Ad Audiard non importava. “Il fatto che attori diversi avessero diverse capacità liriche e coreografiche mi sembrava molto naturale”, dice. Anzi, trovava giusto che un gangster incallito non si scatenasse: il maestro del noir moderno pensava al romanzo di Norman Mailer “Tough Guys Don’t Dance”.
Alla fine, Gascón si è convinta che lei, e forse nessun altro, poteva trovare l’essenza di Emilia Pérez. “Non avrei cantato bene e non sarei stata la ballerina migliore”, ma “ho capito che questo personaggio era per me”.
Ha aiutato il fatto che il musical che Audiard aveva in mente non fosse esattamente del tipo Busby Berkeley. A quel punto, Gascón aveva visto solo uno dei film più crudi del celebre autore – il western in lingua inglese “The Sisters Brothers” – e non si era nemmeno resa conto che fosse suo. Non aveva visto “Tutti i battiti del mio cuore”, il magistrale dramma carcerario “Il profeta” o l’altrettanto cupo vincitore della Palma d’Oro “Dheepan”. Aveva però letto la sua sceneggiatura per “Emilia Pérez” e aveva delle note.
“La cosa più importante per me era la motivazione” per il cambio di sesso del protagonista. La sceneggiatura originale di Audiard, dice, trattava la transizione di Manitas come una premessa da commedia, un elaborato travestimento che gli permetteva di sparire e sfuggire alle autorità in cui il personaggio si cala solo in seguito. Gascón disse ad Audiard che sarebbe stato molto più interessante, e più vero, far soffrire Manitas di una vera e propria disforia di genere.
Audiard aveva immaginato a lungo una lotta interna in Emilia tra uomo e donna, demone e angelo. “Ora mi rendo conto che è stato un profondo errore psicologico”, dice. “È un’educatrice potente. Mi ha portato a capire che, ben prima della transizione, sanno già quello che vogliono essere”.
Allo stesso modo, Gascón sentiva che la sessualità di Emilia era mal definita. Il primo incontro sessuale post-operatorio di Emilia, ad esempio, era originariamente con un uomo che aveva rimorchiato per strada. “Era una scena molto divertente”, dice Gascón, “ma cambiava tutta la prospettiva del personaggio e la trasformava in una persona molto più promiscua”. L’idea che le propensioni sessuali di Emilia cambiassero bruscamente insieme alla sua espressione di genere, non corrispondeva all’esperienza personale di Gascón.

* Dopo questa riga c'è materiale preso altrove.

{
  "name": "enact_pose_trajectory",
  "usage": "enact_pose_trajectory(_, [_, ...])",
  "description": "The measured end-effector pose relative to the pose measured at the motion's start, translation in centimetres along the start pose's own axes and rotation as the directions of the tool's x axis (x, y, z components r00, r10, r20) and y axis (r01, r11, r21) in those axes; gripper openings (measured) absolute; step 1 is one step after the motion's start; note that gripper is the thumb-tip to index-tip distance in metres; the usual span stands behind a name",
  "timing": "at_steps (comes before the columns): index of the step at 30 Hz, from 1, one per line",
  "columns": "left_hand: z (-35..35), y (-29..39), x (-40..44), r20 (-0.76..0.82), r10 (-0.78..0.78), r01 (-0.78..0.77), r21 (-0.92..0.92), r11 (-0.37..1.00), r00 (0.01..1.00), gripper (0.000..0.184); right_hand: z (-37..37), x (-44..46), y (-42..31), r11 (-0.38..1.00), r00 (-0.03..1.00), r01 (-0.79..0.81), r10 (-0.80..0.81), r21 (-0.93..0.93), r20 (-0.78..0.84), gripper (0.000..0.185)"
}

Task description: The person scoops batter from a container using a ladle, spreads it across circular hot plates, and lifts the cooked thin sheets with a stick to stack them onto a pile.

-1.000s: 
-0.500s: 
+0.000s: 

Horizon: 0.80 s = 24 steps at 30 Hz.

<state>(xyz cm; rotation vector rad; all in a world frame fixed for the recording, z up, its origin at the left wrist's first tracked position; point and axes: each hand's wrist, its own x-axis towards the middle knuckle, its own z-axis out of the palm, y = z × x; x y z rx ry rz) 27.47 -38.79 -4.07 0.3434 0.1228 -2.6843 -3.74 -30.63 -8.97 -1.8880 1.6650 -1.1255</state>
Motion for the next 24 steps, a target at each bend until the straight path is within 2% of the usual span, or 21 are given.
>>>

“C’è qualcos’altro che vuoi dirmi della mia sceneggiatura?”, disse Audiard a Gascón, ricorda con una risata.
Ancora una volta, il regista ha accolto il feedback: “Ha ammorbidito notevolmente il suo personaggio, l’ha reso più simpatico e più empatico”.

Abito vintage di Donna Karan di Paume Los Angeles; gioielli Pomellato. Foto di Matthew Brookes.
“Lo so da quando ho 4 anni”, dice Gascón. “Vedevo altre ragazze e dicevo: ‘Voglio essere così’. Oppure vedevo una ragazza in televisione e mi identificavo di più con quel personaggio”. Ma dirlo ai suoi genitori, ai suoi fratelli o ai suoi amici sarebbe stato “assurdo” negli anni Settanta e Ottanta.
“Le prime cose che mi hanno regalato sono state pistole, una mitragliatrice, arco e frecce, un pallone da calcio”, dice Gascón. “Se guardavi troppo da vicino una bambola, la gente diceva: ‘No, quella è per le ragazze, è molto brutta’. E se piangevi, ti dicevano che eri una femminuccia, come se fosse brutto piangere. Questo è il periodo in cui sono cresciuta”.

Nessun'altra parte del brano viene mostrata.